Sure, you can feel certain ways about evidence and testimony, “I don’t trust this guy, I think this he’s lying”, but you can’t ignore the possibility that your intuition might be wrong.
It’s a lot easier to be on Team Bullshit because it requires such little effort. You can just step up and claim your victory for Team Innocent/Guilty by ignoring everybody else. Being on Team Truth means that you have to consider absolutely everything; you can’t just walk away from a line of investigation because you don’t like the road it’s taking you down.
“C’mon guys, there could be thousands of innocent reasons for him to have the victim’s skeleton in his wardrobe.”

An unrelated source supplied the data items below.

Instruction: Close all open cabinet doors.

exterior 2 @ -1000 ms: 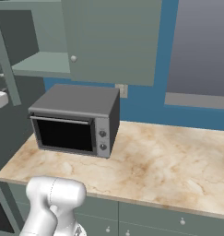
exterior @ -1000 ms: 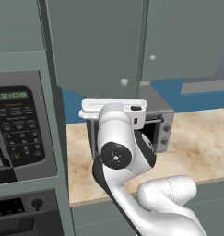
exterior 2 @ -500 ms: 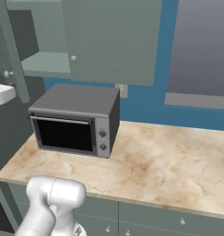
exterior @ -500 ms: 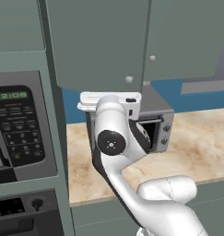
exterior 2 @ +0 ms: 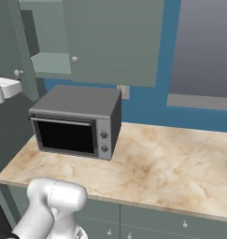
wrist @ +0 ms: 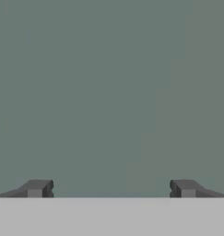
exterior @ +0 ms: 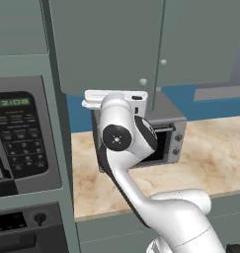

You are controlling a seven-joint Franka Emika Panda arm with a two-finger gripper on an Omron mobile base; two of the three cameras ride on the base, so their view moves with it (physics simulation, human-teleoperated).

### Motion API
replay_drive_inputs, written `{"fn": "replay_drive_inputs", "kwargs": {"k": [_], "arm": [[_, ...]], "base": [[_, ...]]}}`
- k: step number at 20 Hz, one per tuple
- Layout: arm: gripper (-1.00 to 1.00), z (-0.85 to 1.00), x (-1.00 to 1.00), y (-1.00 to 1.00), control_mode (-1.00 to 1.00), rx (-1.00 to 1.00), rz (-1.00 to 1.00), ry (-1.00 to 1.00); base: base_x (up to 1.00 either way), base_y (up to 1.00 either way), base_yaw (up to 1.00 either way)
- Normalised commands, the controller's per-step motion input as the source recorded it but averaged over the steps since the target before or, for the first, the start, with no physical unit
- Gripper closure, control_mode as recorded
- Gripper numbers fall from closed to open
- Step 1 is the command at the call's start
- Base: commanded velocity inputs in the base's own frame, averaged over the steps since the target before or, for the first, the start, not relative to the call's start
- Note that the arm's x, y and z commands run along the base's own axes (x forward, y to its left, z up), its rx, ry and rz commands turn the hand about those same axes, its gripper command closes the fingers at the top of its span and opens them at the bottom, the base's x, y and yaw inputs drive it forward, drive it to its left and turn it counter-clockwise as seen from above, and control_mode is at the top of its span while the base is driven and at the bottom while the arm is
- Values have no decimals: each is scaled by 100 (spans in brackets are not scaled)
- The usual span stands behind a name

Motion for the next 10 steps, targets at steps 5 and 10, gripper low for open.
{"fn": "replay_drive_inputs", "kwargs": {"k": [5,10], "arm": [[-100,-12,43,-21,-100,2,7,0],[-100,-19,40,-23,-100,3,7,0]], "base": [[0,0,0],[0,0,0]]}}
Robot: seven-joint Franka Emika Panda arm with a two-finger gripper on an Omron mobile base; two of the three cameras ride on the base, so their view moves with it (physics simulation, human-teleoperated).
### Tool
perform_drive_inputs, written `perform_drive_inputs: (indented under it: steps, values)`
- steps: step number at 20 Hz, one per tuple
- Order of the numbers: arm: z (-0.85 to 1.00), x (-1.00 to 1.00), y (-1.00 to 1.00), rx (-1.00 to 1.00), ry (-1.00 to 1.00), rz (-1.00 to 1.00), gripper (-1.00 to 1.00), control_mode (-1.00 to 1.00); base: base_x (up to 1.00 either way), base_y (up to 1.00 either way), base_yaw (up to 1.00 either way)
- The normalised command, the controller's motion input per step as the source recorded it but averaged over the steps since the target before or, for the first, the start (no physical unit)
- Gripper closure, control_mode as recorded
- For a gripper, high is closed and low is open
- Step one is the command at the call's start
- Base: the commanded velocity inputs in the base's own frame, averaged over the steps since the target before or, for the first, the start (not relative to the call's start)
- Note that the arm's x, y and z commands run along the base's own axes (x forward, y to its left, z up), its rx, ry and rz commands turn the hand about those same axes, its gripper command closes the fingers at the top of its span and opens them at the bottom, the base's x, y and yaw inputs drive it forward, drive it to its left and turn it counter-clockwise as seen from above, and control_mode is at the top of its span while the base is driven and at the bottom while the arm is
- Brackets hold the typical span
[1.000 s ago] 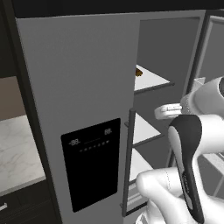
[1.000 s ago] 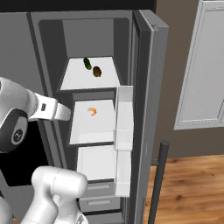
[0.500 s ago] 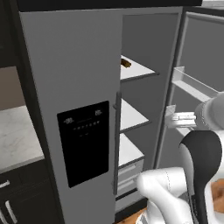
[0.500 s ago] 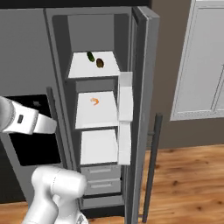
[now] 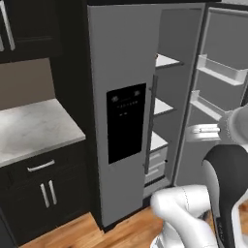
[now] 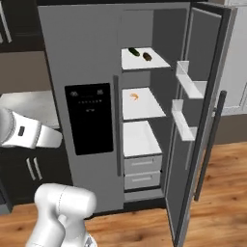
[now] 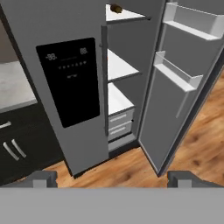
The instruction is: Transport the chicken drumstick and sweet potato to the fridge. Place the chicken drumstick on the rack containing meat and place the sweet potato on the rack containing the vegetable, ensuring meats and vegetables are on different racks.
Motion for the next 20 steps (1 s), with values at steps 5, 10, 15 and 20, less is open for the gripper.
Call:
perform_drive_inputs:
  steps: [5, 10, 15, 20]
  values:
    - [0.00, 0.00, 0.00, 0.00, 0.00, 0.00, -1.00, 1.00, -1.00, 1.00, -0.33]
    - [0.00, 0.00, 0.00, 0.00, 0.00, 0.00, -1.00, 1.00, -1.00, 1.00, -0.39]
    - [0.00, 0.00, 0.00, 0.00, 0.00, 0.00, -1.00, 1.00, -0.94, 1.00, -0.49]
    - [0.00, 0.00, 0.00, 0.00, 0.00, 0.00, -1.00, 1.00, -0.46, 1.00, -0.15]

The knife of Truth & Bullshit cuts both ways, there are guilt leaning people and innocent leaning people mixed into both sides. Although, if you look at the arguments that people are having online, you’ll quickly see that absolutely everybody thinks they’re on Team Truth, regardless of how many lies they tell or facts they misrepresent. Their only goal is to make people think they know what they’re talking about.
“It’s OK for us to manipulate the facts, conveniently misremember details or just plain make shit up, because we’re groovy and we know the REAL truth! We’re fighting for what’s right! BIG PICTURE!”
However, the reality is that contributing anything that isn’t a step toward figuring out what really happened in these cases will land you a seat on the bullshit bus. If you want to have even the slightest hope of figuring out what really happened in these cases you better make sure your ass is on the Truth side of this equation, because every ounce of bullshit flung obscures the facts and makes Team Truth’s job that much more difficult.
We have to ask ourselves; are we prepared to bust our asses looking for a truth they may never be uncovered? Or do we want to take the easy route and just claim that we already know it?